* What you need to do: Reproduce the material that follows, keeping every line exactly as it is.

- Opening Delimiter -

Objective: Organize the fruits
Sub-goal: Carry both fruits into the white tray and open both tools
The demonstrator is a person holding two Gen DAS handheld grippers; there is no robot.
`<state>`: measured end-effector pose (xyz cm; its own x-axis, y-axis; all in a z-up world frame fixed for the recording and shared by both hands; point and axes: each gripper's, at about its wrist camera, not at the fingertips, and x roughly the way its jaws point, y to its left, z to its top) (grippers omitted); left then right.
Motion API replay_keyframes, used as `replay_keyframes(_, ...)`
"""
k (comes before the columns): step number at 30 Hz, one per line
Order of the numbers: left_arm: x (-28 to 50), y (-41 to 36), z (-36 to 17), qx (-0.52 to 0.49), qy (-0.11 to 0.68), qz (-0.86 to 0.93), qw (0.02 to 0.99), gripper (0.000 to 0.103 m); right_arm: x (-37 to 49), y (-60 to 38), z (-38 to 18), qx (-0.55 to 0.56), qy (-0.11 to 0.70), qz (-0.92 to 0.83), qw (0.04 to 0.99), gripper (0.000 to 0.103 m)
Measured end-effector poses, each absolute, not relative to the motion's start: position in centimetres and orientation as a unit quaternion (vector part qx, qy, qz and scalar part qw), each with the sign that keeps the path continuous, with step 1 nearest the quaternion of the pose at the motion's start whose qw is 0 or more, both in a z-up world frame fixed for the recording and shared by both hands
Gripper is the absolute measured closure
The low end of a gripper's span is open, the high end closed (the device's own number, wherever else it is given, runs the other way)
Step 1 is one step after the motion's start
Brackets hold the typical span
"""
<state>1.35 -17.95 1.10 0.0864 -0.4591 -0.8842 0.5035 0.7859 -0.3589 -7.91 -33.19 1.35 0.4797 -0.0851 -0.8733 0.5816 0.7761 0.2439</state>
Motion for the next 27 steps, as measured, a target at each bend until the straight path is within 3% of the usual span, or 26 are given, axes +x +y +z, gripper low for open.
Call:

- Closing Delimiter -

* Response:
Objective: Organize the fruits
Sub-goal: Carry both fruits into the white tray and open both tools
The demonstrator is a person holding two Gen DAS handheld grippers; there is no robot.
`<state>`: measured end-effector pose (xyz cm; its own x-axis, y-axis; all in a z-up world frame fixed for the recording and shared by both hands; point and axes: each gripper's, at about its wrist camera, not at the fingertips, and x roughly the way its jaws point, y to its left, z to its top) (grippers omitted); left then right.
Motion API replay_keyframes, used as `replay_keyframes(_, ...)`
"""
k (comes before the columns): step number at 30 Hz, one per line
Order of the numbers: left_arm: x (-28 to 50), y (-41 to 36), z (-36 to 17), qx (-0.52 to 0.49), qy (-0.11 to 0.68), qz (-0.86 to 0.93), qw (0.02 to 0.99), gripper (0.000 to 0.103 m); right_arm: x (-37 to 49), y (-60 to 38), z (-38 to 18), qx (-0.55 to 0.56), qy (-0.11 to 0.70), qz (-0.92 to 0.83), qw (0.04 to 0.99), gripper (0.000 to 0.103 m)
Measured end-effector poses, each absolute, not relative to the motion's start: position in centimetres and orientation as a unit quaternion (vector part qx, qy, qz and scalar part qw), each with the sign that keeps the path continuous, with step 1 nearest the quaternion of the pose at the motion's start whose qw is 0 or more, both in a z-up world frame fixed for the recording and shared by both hands
Gripper is the absolute measured closure
The low end of a gripper's span is open, the high end closed (the device's own number, wherever else it is given, runs the other way)
Step 1 is one step after the motion's start
Brackets hold the typical span
"""
<state>1.35 -17.95 1.10 0.0864 -0.4591 -0.8842 0.5035 0.7859 -0.3589 -7.91 -33.19 1.35 0.4797 -0.0851 -0.8733 0.5816 0.7761 0.2439</state>
Motion for the next 27 steps, as measured, a target at each bend until the straight path is within 3% of the usual span, or 26 are given, axes +x +y +z, gripper low for open.
Call:

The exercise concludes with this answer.